In the first days of
January, a Shanghai court ruled that Starbucks' trademark rights and branding
privileges were violated by a local Chinese company that translated the
company's name into Chinese and used a very similar logo. In a country
where respect for intellectual property has been almost nonexistent for years,
this decision is a strong signal that significant changes are on the
horizon.
Conclusion China
will present great opportunities for foreign investors in 2006 and the
coming years. This forecast is built on already-strong foreign
attitudes about the earnings potential in China. A recent A.T. Kearney study revealed that China
maintained its top position as the most attractive foreign direct investment (FDI)
location in the world last year. Almost 45% of survey participants (among
the Global 1000 firms) showed greater confidence in that country than in 2004.

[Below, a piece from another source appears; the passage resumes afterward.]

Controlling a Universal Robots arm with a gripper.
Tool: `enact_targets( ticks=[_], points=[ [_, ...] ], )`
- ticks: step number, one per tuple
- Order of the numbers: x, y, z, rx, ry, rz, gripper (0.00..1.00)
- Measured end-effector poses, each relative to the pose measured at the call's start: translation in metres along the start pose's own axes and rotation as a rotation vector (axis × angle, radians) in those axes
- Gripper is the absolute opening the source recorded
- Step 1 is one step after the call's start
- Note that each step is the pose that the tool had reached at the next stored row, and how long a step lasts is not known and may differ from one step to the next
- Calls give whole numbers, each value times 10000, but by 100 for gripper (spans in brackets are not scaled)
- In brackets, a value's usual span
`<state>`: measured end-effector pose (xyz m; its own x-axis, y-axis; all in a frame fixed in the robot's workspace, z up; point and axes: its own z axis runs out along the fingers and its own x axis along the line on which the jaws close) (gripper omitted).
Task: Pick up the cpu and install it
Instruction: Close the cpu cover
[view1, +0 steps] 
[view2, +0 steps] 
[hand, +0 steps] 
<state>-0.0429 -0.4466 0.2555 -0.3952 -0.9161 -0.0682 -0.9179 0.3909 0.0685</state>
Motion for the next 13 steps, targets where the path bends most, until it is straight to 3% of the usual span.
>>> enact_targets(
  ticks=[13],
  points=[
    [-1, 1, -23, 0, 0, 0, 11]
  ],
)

"Foreign corporate investment has been critical to the development of the
China's manufacturing base. Now the Chinese government seeks to replicate that
same success by leveraging FDI to modernize the country's financial system" said
Jonathan White, manager of the FDI Confidence Index. " Financial service
investors see vast opportunities in China---from retail banking for its
increasingly wealthy middle-income population to underwriting for emerging
private sector-oriented Chinese companies. These factors, along with WTO-mandated
liberalization of the financial sector by the end of 2006, are leading the
world's financial giants to foray into China. In 2005, the China Construction
Bank received a US$3 billion commitment from Bank of America and its initial
public offering in Hong Kong generated over US$8 billion- the largest IPO in four
years," said White. The already-strong existence of large foreign corporations through FDI commitments, the rising pace of
offshoring (particularly in manufacturing, technical services, and R&D) and China's regulatory and
judicial reform measures will only accelerate investment activity. 2006 is the
Year of the Dog according to the Chinese calendar. Josh Billings once said
that money would buy a good dog but not the wag of its tail. In China,
2006 might just offer a dog that comes with the wagging tail.